Wasserstein Perella & Co. and Houlihan, Lokey, Howard & Zukin Capital provided fairness opinions to Agribrands in their respective roles as financial advisors to the Company and advisors to Agribrands’ Special Committee of Independent Directors.

Banc of America Securities LLC and A.G. Edwards & Sons, Inc. provided fairness opinions to Ralcorp in their respective roles as financial advisors to the Company and advisors to Ralcorp’s Special Committee of Independent Directors.

About Ralcorp Holdings

Since 1997, Ralcorp has built its private label business from its base of cereals and crackers through ten acquisitions: Wortz Company, Sugar Kake Cookie Inc., Ripon Foods, Inc. and Cascade Cookie Company, Inc. (private label cookies and crackers); Nutcracker Brands, Inc., Flavor House Products, Inc. and Southern Roasted Nuts of Georgia, Inc. (private label and value-branded snack nuts); James P. Linette, Inc. (private label chocolate candy); Martin Gillet & Co., Inc. and The Red Wing Company, Inc. (peanut butter, jams and jellies, syrups, mayonnaise, salad dressings and other wet filled products). Today Ralcorp is the leading U.S. manufacturer of private label ready-to-eat and hot cereals, crackers, snack nuts, mayonnaise, salad dressings and table syrups, with a leading position in other wet filled products and cookies. In addition, Ralcorp holds a 21.8% stake in Vail Resorts, Inc., the premier mountain resort operation in North America.

About Agribrands

Agribrands is a leading international producer and marketer of a broad line of animal feeds and other agricultural and nutrition products for hogs, dairy cows, beef cattle, poultry (broilers and layers), rabbits, horses, shrimp and fish. The Company operates 71 manufacturing plants in 16 countries on four continents. Among commercial producers of complete animal feeds, management believes Agribrands is the most geographically diversified.

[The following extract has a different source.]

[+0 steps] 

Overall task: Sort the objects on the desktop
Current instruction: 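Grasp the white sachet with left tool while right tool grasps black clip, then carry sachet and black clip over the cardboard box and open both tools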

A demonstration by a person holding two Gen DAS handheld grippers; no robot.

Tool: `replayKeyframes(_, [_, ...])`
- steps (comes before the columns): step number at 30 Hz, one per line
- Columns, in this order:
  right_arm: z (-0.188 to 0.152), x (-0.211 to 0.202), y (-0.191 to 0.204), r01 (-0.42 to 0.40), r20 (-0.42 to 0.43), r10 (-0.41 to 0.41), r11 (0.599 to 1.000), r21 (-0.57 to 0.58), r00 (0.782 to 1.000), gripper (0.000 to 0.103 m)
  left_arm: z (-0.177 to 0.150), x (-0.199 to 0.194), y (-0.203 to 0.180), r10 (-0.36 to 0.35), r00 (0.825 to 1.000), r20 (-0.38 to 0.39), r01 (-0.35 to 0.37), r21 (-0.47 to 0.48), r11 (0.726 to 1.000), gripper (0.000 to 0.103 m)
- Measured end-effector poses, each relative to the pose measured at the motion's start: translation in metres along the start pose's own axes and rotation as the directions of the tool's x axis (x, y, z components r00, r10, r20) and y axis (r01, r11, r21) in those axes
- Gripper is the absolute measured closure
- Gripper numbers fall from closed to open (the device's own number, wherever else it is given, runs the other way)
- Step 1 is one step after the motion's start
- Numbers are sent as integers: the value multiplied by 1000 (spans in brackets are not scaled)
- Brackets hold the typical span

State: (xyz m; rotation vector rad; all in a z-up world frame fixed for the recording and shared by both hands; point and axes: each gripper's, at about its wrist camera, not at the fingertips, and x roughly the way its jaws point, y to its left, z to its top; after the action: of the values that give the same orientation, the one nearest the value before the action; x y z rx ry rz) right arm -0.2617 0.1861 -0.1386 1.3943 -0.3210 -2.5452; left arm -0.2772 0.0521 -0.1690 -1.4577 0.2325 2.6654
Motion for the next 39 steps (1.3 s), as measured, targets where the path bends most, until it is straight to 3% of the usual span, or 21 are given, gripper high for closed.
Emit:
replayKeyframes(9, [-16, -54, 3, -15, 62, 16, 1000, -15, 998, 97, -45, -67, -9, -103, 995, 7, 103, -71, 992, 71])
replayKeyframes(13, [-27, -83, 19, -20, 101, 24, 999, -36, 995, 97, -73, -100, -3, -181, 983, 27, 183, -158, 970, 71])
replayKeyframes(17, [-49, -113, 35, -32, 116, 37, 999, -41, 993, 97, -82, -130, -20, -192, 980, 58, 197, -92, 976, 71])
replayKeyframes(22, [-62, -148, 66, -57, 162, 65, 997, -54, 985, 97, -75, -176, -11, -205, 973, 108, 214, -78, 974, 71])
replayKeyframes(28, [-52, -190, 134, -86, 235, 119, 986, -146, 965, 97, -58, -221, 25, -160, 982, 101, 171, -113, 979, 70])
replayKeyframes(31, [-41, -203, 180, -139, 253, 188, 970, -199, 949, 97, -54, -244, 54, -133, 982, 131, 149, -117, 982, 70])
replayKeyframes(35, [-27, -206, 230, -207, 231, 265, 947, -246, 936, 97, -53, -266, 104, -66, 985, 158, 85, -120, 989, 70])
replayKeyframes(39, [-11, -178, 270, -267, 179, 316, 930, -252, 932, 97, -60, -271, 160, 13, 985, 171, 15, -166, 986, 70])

Its local operations typically rank among the top three in share of commercial animal feed in the countries in which it operates. The Company competes primarily on the basis of advanced formulation technology using proprietary nutrition and ingredient expertise to provide higher performing products or lower input costs.

This release contains forward-looking statements within the definition of the Securities Act of 1933 and the Securities Exchange Act of 1934. Although the companies believe that these statements are based on reasonable assumptions, they can give no assurance that their goals will be achieved. Information contained in this release with respect to the impact of the proposed merger contains forward-looking statements. Also, the words “should,” “estimates,” “believes,” “expects,” “anticipates,”
“plans” and “intends,” variations of such words, and similar expressions are intended to identify forward-looking statements that involve risk and uncertainty. These statements are necessarily based upon various assumptions involving judgments with respect to the future including, among others, the ability to achieve synergies and revenue enhancements; the ability to identify appropriate acquisition targets; national, international, regional and local economic, competitive and regulatory conditions and developments; technological developments; capital market conditions; inflation rates; interest rates; currency fluctuations; business and regulatory or legal decisions; the timing and extent of changes in commodity prices for certain agricultural products; the timing and success of business development efforts; weather conditions and other uncertainties, all of which are difficult to predict and many of which are beyond the control of the companies. Accordingly, while the companies believe that the assumptions are reasonable, there can be no assurance that they will approximate actual experience, or that the expectations will be realized. Other risk factors are detailed from time to time in the SEC reports of each company.